A practical guide to MLOps with Databricks
I recently came across this excellent free resource on MLOps with Databricks, and I am particularly proud that it comes from a great Dutch team. I have been following Maria Vechtomova and Başak Tuğçe Eskili of Marvelous MLOps for some time, and they are definitely very knowledgeable in this area.
This course is a great read if you want to get into the practical side of this topic. It is especially relevant as it focuses on Databricks, which provides useful but also very specific tooling for its platform.
My perspective on MLOps with Databricks
While this course is an excellent guide to the “Databricks way,” I believe it is important to approach any platform with a critical eye, especially with the goal of building a flexible, long-term MLOps strategy. My primary aim is always to avoid vendor lock-in and maintain a platform-agnostic mindset where possible.
From that viewpoint, here are some challenges and considerations when implementing MLOps on Databricks:
- Portability and Reusability: Databricks-native components like Databricks Asset Bundles (DABs) are powerful for managing deployments within the ecosystem. However, they are not as portable as universal standards like Docker containers. This can make migrating workflows or parts of the stack to other platforms in the future more difficult.
- Limited Customisation: The convenience of managed services like Model Serving comes with trade-offs. You have less control over the underlying environment, such as specific OS-level dependencies or fine-tuning the web server. This can be a limitation for complex models with unique requirements.

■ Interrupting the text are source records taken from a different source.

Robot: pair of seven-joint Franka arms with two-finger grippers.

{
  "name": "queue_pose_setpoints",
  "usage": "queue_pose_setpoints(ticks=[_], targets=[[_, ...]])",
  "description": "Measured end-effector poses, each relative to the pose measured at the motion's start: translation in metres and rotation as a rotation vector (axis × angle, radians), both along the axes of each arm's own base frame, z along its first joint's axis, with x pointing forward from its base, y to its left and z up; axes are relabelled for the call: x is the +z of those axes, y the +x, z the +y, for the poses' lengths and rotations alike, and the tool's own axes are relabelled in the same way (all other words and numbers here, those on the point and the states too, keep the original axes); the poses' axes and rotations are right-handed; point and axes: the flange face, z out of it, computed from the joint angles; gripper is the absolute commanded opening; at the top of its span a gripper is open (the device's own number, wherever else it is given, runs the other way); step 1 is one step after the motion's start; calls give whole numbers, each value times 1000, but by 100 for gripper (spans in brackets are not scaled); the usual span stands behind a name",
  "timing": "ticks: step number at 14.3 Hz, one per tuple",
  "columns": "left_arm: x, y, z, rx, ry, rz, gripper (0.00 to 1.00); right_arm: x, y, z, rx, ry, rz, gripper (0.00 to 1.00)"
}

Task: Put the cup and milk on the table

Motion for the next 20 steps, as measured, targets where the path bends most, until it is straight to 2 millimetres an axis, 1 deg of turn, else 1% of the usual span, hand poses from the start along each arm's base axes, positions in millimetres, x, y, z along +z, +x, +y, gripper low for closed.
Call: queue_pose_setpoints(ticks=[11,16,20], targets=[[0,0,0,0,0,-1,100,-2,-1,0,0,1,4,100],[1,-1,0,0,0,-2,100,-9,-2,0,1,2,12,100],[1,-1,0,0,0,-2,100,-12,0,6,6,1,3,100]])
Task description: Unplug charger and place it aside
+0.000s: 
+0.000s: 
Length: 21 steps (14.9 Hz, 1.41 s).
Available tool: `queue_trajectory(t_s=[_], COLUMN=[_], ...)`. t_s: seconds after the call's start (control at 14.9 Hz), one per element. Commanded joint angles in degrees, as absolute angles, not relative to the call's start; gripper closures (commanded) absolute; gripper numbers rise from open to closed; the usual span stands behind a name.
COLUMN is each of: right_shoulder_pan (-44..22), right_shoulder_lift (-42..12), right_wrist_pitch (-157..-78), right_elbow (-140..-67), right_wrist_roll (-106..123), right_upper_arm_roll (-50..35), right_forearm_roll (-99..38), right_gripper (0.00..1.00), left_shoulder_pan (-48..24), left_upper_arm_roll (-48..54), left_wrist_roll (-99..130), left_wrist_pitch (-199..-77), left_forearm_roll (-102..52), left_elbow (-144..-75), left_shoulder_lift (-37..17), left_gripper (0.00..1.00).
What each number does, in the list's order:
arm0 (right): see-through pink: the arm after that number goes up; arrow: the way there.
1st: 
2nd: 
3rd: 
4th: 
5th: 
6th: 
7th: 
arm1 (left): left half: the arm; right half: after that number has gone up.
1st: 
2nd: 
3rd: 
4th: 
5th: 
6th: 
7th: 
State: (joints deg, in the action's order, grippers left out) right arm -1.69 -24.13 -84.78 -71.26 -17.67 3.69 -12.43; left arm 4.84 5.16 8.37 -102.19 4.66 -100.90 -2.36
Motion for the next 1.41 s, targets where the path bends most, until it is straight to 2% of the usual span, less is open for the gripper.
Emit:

- Integrated vs. External Tooling: The platform’s monitoring capabilities are well-integrated but can feel like a walled garden. For a comprehensive observability strategy, it is crucial that monitoring data and alerts can be easily exported to external, best-of-breed systems (like Grafana, Prometheus, or Datadog) without significant effort.
- Cost Complexity: The Databricks pricing model, based on DBUs (Databricks Units), can be complex to forecast and control. While powerful, features like serverless compute, auto-scaling clusters, and multiple specialised services can lead to unexpected costs if not governed carefully.
- Learning Curve: Although Databricks simplifies many aspects of big data and ML, its ecosystem is vast and has a steep learning curve. Concepts like Unity Catalog, workspace management, and its specific Spark optimisations require significant investment to master.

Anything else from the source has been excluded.